Diminishing toxicity of pollutants is not always guaranteed by degradation procedures; even there are reports on an increase in toxicity of pollutants after degradation98,99. In order to examine the efficiency of the synthesized HNFs, the toxicity of moxifloxacin and its metabolites against four bacterial strains was evaluated. As shown in Table S3, the toxicity of the degradation products was effectively decreased after treatment with laccase@Co3(PO4)2•HNFs. Treatment of moxifloxacin with the constructed HNFs reduced the GI% for P. aeruginosa by 67%. GI reduction (%) for S. aureus, S. epidermidis, and E. coli was 24.6%, 48.7%, and 12%, respectively. Some of the FQs degradation products exhibited antimicrobial activity. Due to the enhancement of DNA gyrase activity by fluorine, the defluorination of moxifloxacin significantly reduced its biological activity. Also, most of the identified degradation products possess lower hydrophobicity, which may limit their diffusion through the cell membrane97,100,101.
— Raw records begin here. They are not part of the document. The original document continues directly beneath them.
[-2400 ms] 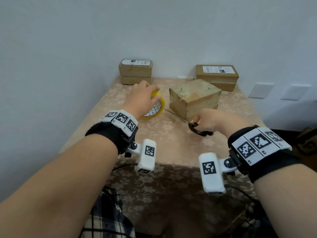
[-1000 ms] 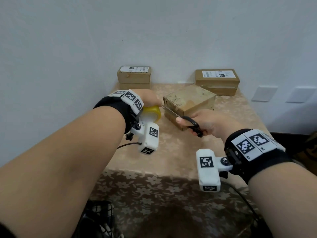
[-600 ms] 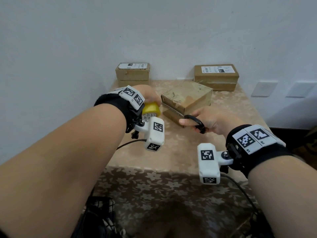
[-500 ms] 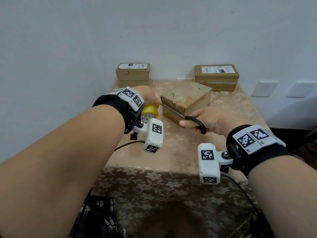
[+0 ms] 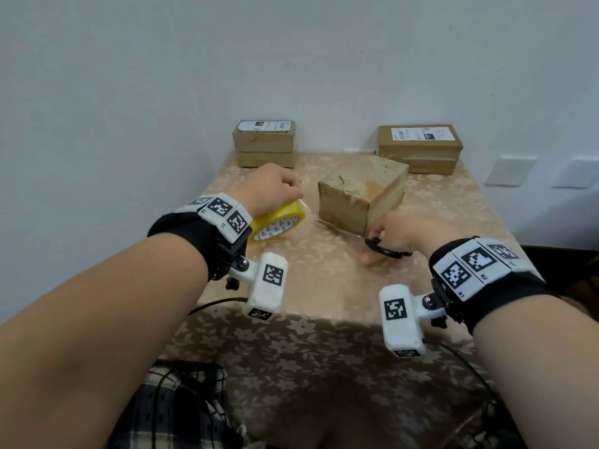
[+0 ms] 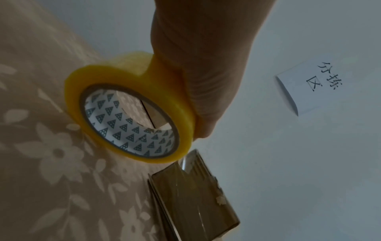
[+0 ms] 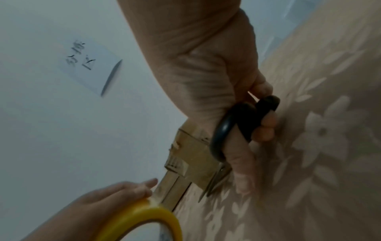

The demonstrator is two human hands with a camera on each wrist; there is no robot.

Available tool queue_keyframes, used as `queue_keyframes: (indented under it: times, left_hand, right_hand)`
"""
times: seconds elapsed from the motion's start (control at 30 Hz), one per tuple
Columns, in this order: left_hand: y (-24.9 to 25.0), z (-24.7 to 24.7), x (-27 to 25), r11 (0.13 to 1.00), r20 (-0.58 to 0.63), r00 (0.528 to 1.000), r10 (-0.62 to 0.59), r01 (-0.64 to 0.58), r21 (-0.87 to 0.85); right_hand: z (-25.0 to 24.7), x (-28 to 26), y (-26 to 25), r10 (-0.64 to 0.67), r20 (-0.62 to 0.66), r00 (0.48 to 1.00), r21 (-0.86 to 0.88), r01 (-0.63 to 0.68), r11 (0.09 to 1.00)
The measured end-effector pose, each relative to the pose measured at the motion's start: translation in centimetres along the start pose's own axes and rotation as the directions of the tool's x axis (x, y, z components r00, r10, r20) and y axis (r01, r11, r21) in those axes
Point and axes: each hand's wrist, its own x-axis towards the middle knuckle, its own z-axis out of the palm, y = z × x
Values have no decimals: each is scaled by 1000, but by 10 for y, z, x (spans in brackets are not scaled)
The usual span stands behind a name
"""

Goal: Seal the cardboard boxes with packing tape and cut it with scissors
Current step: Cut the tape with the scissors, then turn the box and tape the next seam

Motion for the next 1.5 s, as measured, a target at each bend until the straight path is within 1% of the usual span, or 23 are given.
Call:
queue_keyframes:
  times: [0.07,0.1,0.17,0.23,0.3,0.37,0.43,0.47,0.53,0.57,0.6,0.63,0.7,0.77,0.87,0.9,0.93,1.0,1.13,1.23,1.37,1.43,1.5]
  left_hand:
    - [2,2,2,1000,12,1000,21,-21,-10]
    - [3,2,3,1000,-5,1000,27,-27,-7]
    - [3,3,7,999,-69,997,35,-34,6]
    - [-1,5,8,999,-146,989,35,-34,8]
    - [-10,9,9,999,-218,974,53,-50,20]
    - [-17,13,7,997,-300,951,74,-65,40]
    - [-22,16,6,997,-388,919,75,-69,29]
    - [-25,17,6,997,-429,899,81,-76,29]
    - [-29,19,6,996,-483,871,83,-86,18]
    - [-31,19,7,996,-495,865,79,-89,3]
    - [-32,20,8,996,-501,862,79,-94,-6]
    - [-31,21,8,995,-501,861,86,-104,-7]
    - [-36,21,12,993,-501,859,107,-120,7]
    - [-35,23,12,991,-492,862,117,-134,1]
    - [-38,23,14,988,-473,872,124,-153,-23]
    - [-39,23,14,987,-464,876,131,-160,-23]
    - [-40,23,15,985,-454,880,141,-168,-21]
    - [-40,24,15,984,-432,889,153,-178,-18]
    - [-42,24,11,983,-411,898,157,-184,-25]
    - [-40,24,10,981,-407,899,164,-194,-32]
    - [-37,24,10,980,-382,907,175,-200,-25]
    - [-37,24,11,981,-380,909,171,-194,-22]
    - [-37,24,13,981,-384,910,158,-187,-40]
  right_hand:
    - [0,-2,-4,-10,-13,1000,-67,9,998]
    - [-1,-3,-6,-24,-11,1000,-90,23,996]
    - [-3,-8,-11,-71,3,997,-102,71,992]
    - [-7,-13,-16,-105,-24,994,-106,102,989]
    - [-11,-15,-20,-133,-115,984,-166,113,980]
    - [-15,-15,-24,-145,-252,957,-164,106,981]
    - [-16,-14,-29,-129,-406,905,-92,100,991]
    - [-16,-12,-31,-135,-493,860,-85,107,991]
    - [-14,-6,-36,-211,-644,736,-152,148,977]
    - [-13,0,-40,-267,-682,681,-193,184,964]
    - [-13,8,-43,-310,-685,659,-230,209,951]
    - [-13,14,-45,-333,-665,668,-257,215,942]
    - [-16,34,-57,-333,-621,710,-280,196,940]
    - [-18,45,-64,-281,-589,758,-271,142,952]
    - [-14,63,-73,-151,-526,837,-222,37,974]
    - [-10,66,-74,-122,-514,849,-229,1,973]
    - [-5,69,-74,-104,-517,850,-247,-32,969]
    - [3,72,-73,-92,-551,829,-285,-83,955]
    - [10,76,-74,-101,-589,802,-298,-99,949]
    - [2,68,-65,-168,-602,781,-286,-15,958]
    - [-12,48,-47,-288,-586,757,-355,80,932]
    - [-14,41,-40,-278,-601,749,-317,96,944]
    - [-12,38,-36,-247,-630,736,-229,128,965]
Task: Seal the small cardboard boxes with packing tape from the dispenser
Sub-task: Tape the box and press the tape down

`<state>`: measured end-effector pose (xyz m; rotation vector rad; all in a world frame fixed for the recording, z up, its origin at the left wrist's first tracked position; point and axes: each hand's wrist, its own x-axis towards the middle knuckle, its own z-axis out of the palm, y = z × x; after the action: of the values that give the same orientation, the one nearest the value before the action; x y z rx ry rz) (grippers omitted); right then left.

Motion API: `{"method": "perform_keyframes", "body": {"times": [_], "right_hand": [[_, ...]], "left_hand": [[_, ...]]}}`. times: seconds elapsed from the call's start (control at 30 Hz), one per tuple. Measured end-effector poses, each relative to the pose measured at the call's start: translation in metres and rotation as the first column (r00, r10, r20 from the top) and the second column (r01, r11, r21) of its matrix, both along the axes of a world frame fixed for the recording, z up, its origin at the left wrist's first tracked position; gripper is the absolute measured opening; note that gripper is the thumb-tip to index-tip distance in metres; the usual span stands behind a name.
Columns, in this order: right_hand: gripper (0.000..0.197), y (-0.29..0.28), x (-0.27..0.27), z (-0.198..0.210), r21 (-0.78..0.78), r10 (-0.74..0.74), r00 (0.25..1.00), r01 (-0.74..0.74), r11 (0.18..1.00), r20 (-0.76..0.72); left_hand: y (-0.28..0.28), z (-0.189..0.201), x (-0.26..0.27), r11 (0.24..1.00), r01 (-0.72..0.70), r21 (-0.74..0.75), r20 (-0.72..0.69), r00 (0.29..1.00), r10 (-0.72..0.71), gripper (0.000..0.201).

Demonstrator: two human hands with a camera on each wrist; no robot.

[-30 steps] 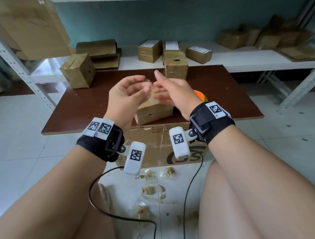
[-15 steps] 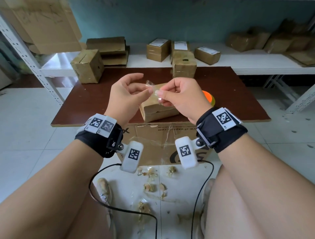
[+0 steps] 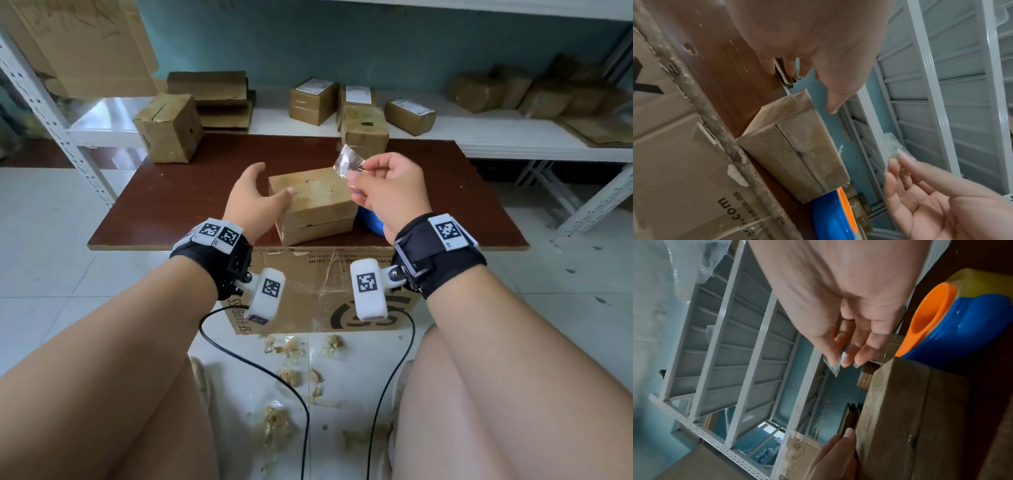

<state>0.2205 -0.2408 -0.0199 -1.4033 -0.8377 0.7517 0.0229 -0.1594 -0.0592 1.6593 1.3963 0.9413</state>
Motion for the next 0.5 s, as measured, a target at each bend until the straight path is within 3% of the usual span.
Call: {"method": "perform_keyframes", "body": {"times": [0.17,0.3,0.4,0.5], "right_hand": [[0.02,0.006,0.002,-0.008,-0.013,0.005,1.0,-0.005,1.0,-0.004],[0.019,0.009,-0.002,-0.013,-0.026,0.072,0.996,-0.071,0.997,0.046],[0.02,0.011,-0.006,-0.015,0.006,0.136,0.983,-0.138,0.99,0.122],[0.022,0.013,-0.013,-0.013,0.022,0.181,0.964,-0.189,0.982,0.196]], "left_hand": [[0.001,-0.001,0.011,0.999,0.045,-0.011,-0.055,0.997,-0.046,0.077],[-0.006,-0.004,0.01,0.999,0.03,0.045,-0.179,0.984,-0.021,0.059],[-0.015,0.005,0.005,0.984,0.058,0.168,-0.009,0.998,-0.057,0.047],[-0.023,0.015,0.001,0.975,0.114,0.191,0.172,0.974,-0.147,0.04]]}}
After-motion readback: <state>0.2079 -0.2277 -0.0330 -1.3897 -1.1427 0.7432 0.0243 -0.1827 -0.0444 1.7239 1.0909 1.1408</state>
This study reported a facile approach for the instant synthesis of HNFs termed the "concentrated method". Contrary to previously-reported synthesis procedures, high concentrations of phosphate and cobalt ions were incorporated for the synthesis of HNFs. The formation of primary nucleation sites (protein-inorganic nanocrystals) and their anisotropic growth were the main steps involved in the synthesis of HNFs by this method. Rapid fabrication of HNFs was achieved by increasing the number of primary nanocrystals, which improved their collision rate and accelerated the growth of HNFs. Therefore, the synthesis of laccase@Co3(PO4)2•HNFs did not involve prolonged incubation times (12–72 h) and harsh conditions such as ultrasonication and vortexing. Catalytic efficiency, kinetic parameters, and stability of laccase were enhanced after the enzyme immobilization into HNFs. However, the immobilization yield was not very high (65.3%) compared to the previous published works, this may reduce the cost-effectiveness of the immobilization method. Based on CD and fluorimetry spectra, higher α-helix content of laccase@Co3(PO4)2•HNFs than the free enzyme is responsible for the enhanced stability of the constructed HNFs. The ability of the immobilized laccase to remove moxifloxacin was firstly presented through this study. The antibiotic was removed by both adsorption and biodegradation mechanisms, and the toxicity of degradation products against two G+ and two G bacteria was lower than the parent fluoroquinolone. However, the toxicity of the degradation products against S. aureus (18.5%) and E. coli (8.8%) was minorly reduced. The described method for the synthesis of laccase@Co3(PO4)2•HNFs could be used for the synthesis of a wide range of HNFs using various organic and inorganic components. Exploring the formation of laccase-based HNFs with different metals will shed light on the interaction of laccase with solid-state metal phosphates. Also, the present knowledge of the formation mechanism of HNFs is currently limited and further studies are needed for exploring new methods for the synthesis of laccase-based HNFs.